- **WORK REQUIRED**
Could you set down every entry exactly as it stands, without the images?

[DATA FOR REVIEW Boundary: Start]

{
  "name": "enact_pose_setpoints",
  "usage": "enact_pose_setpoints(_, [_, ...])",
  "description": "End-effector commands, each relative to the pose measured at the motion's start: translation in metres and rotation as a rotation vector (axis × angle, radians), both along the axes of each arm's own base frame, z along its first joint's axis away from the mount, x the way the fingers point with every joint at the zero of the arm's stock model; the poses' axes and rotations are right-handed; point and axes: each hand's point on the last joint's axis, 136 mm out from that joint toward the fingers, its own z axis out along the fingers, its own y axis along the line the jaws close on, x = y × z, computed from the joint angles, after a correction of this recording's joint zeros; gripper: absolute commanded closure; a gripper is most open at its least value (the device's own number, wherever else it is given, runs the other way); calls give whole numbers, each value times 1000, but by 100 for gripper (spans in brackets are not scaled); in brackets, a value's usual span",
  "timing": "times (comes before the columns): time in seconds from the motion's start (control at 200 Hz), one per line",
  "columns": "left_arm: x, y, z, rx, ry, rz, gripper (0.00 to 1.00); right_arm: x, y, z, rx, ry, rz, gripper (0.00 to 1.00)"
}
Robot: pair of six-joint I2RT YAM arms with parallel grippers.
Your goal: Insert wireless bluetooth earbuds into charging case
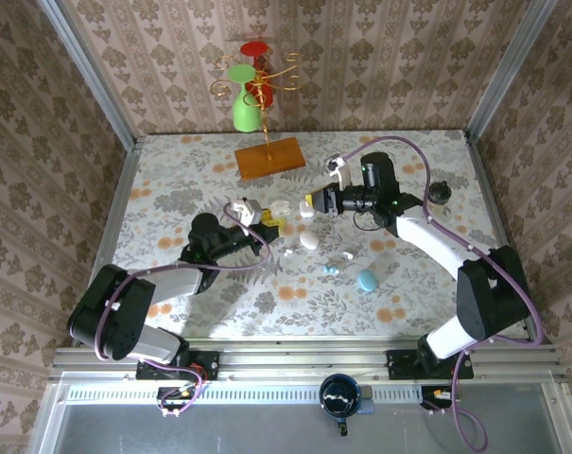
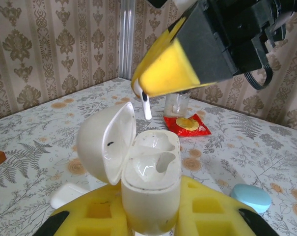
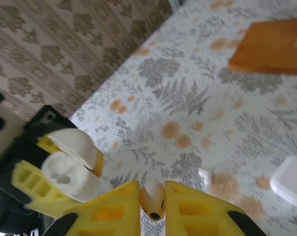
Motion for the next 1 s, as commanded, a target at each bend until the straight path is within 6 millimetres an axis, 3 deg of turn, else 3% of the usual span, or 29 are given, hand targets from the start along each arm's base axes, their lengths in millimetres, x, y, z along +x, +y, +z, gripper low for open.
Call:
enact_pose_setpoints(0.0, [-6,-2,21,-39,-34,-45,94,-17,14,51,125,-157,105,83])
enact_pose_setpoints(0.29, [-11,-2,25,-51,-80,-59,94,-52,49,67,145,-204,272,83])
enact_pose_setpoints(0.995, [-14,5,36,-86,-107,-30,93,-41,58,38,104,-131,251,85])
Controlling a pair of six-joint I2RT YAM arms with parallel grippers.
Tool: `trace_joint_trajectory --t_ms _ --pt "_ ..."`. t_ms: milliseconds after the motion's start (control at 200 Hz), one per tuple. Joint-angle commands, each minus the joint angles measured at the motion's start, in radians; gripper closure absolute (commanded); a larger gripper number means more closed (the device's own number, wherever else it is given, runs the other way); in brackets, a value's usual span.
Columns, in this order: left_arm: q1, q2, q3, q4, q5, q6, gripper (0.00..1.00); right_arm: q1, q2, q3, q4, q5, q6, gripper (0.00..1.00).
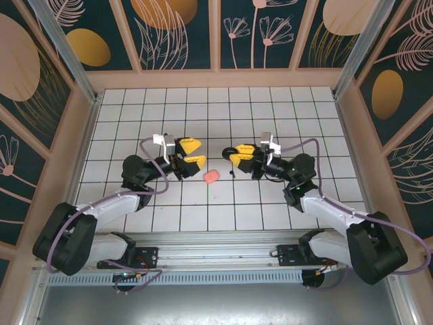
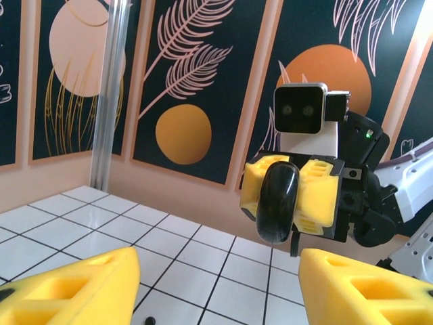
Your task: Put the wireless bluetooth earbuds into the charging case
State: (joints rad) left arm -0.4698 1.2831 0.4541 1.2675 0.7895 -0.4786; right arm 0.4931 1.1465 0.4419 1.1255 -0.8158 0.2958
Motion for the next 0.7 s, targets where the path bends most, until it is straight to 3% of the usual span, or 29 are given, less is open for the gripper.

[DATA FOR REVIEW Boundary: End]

- **RESULT OF THE TASK**
{
  "name": "enact_pose_setpoints",
  "usage": "enact_pose_setpoints(_, [_, ...])",
  "description": "End-effector commands, each relative to the pose measured at the motion's start: translation in metres and rotation as a rotation vector (axis × angle, radians), both along the axes of each arm's own base frame, z along its first joint's axis away from the mount, x the way the fingers point with every joint at the zero of the arm's stock model; the poses' axes and rotations are right-handed; point and axes: each hand's point on the last joint's axis, 136 mm out from that joint toward the fingers, its own z axis out along the fingers, its own y axis along the line the jaws close on, x = y × z, computed from the joint angles, after a correction of this recording's joint zeros; gripper: absolute commanded closure; a gripper is most open at its least value (the device's own number, wherever else it is given, runs the other way); calls give whole numbers, each value times 1000, but by 100 for gripper (spans in brackets are not scaled); in brackets, a value's usual span",
  "timing": "times (comes before the columns): time in seconds from the motion's start (control at 200 Hz), one per line",
  "columns": "left_arm: x, y, z, rx, ry, rz, gripper (0.00 to 1.00); right_arm: x, y, z, rx, ry, rz, gripper (0.00 to 1.00)"
}
Robot: pair of six-joint I2RT YAM arms with parallel grippers.
Your goal: Insert wireless bluetooth earbuds into charging case
Motion for the next 1 s, as commanded, a target at each bend until the straight path is within 6 millimetres an axis, 3 deg of turn, else 3% of the usual span, or 29 are given, hand targets from the start along each arm's base axes, their lengths in millimetres, x, y, z along +x, +y, +z, gripper low for open.
Call:
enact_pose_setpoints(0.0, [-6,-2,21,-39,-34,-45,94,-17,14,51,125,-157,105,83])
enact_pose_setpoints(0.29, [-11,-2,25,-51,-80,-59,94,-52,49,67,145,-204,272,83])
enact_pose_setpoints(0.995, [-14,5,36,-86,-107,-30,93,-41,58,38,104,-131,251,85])
Controlling a pair of six-joint I2RT YAM arms with parallel grippers.
Tool: `trace_joint_trajectory --t_ms _ --pt "_ ..."`. t_ms: milliseconds after the motion's start (control at 200 Hz), one per tuple. Joint-angle commands, each minus the joint angles measured at the motion's start, in radians; gripper closure absolute (commanded); a larger gripper number means more closed (the device's own number, wherever else it is given, runs the other way); in brackets, a value's usual span.
Columns, in this order: left_arm: q1, q2, q3, q4, q5, q6, gripper (0.00..1.00); right_arm: q1, q2, q3, q4, q5, q6, gripper (0.00..1.00).
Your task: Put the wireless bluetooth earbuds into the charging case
State: (joints rad) left arm -0.4698 1.2831 0.4541 1.2675 0.7895 -0.4786; right arm 0.4931 1.1465 0.4419 1.1255 -0.8158 0.2958
Motion for the next 0.7 s, targets where the path bends most, until it is straight to 3% of the usual span, or 29 are given, less is open for the gripper.

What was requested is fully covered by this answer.